Les quinze ans de Lizzie n’eurent rien d’impertinent ni de frivole. À cet âge, les jeunes beautés de Mile-End road se préparent à l’amour, en échangeant avec les représentants du sexe ennemi, au hasard des rencontres, des grimaces, des bourrades ou des propos facétieux hurlés d’un trottoir à l’autre ; et quand cédant à l’inéluctable, elles entrent, vaincues et dociles, au « pays du Tendre », les premières haltes sont faites devant la petite voiture du marchand de glaces, dans la boutique où l’on vend des oranges ou la galerie à six pence du « Pavillon ».

Au milieu de ces tentations affolantes, Lizzie passa comme une héroïne de sonnet, doucement indifférente, supputant le prix du lard et la quantité de pain nécessaire à la famille. À vrai dire, elle ne mettait aucun amour-propre à remplir en conscience ses fonctions de ménagère ; elle avait seulement très peur des brutalités et des scènes, et s’efforçait d’y échapper ; une fois l’indispensable fait, elle contemplait avec une sérénité parfaite le désordre et le délabrement du logis. Elle l’avait toujours connu ainsi, et n’éprouvait aucun désir de réforme. Elle préférait s’asseoir près de la fenêtre et laisser couler les minutes et les heures sans penser à rien, avec le sentiment obscur que chaque moment représentait quelque chose de gagné, un peu de vie passé sans ennuis graves, une étape de plus accomplie sans effort vers cette chose qu’elle attendait et qui ne pouvait manquer de venir.

Ce n’était pas le Prince Bleu qu’elle attendait. Si l’événement qui était en route s’était révélé être l’apparition d’un jeune cavalier d’une beauté merveilleuse, Lizzie eût été cruellement désappointée. Ce serait quelque chose de bien mieux : quelque chose qui changerait tout, qui changerait à la fois Lizzie elle-même, la couleur du ciel, Faith street, le monde entier et l’humanité qui l’habitait.
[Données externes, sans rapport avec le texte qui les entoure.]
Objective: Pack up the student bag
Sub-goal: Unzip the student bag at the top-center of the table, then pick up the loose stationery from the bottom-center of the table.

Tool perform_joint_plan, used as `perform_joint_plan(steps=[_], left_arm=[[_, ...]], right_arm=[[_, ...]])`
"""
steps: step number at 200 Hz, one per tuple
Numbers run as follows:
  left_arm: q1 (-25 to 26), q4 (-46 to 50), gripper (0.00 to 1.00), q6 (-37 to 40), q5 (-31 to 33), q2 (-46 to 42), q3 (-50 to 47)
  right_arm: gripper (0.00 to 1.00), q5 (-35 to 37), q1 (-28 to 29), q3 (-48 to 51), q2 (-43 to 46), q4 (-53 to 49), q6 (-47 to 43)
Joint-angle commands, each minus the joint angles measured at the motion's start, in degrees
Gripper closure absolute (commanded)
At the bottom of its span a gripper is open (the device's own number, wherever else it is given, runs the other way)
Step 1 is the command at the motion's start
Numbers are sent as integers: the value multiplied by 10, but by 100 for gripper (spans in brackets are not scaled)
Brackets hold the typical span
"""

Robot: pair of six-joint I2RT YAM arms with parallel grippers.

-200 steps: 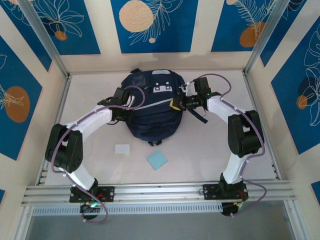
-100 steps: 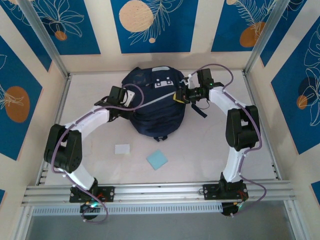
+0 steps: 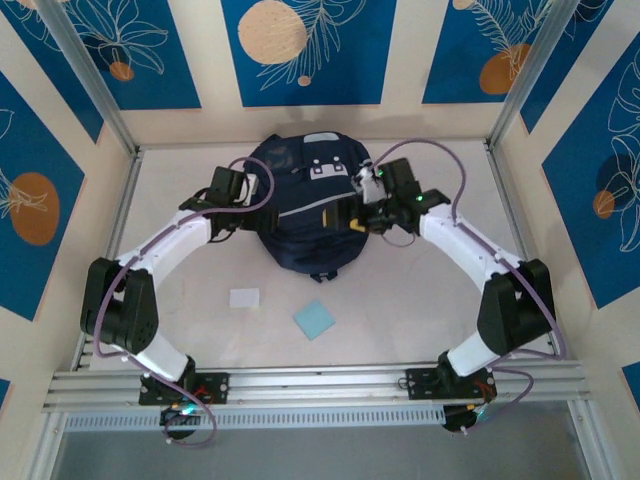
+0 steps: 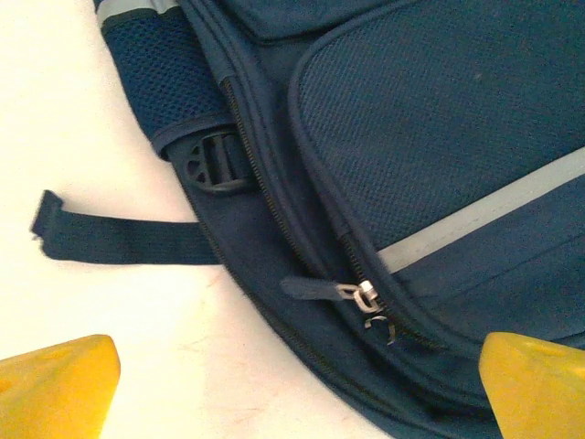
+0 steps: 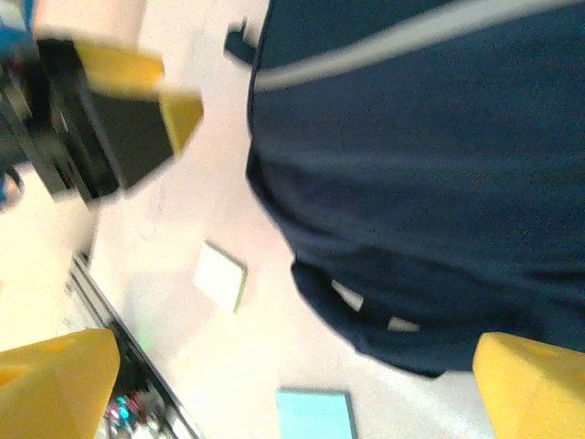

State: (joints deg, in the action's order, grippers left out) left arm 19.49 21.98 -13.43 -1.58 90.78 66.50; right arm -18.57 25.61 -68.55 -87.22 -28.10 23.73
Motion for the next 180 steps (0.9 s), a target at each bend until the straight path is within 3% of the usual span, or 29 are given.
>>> perform_joint_plan(steps=[1, 55, 82, 180], left_arm=[[-11, -33, 0, -54, -58, -11, 13], [-17, -43, 0, -84, -102, -12, 4], [-17, -57, 0, -93, -115, -26, -17], [-17, -39, 0, -79, -98, -56, -46]], right_arm=[[1, 72, 67, 39, 19, -45, -44], [1, 230, 238, 60, -20, -70, -78], [1, 299, 296, 46, -67, -95, -89], [1, 369, 392, 23, -179, -108, -24]])
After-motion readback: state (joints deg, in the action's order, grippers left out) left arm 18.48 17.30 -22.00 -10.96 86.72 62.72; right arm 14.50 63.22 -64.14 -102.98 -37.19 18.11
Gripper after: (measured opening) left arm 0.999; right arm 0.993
Cela tirerait au-dessous d’un certain moment de la vie un gros trait définitif, et il y aurait une grande voix exultante qui annoncerait : « Maintenant, nous allons tout recommencer ! » Et le recommencement serait quelque chose de si merveilleux qu’elle n’essayait même pas de l’imaginer.

Quand elle se sentait fatiguée d’être assise, Lizzie se levait et s’étirait doucement. Elle n’avait ni retour morose à la vie, ni réveil amer, car elle n’avait pas rêvé : elle n’avait fait qu’attendre. Et comme rien n’était venu cette fois encore et qu’il se faisait tard, elle allumait un fourneau à pétrole pour préparer le repas du soir.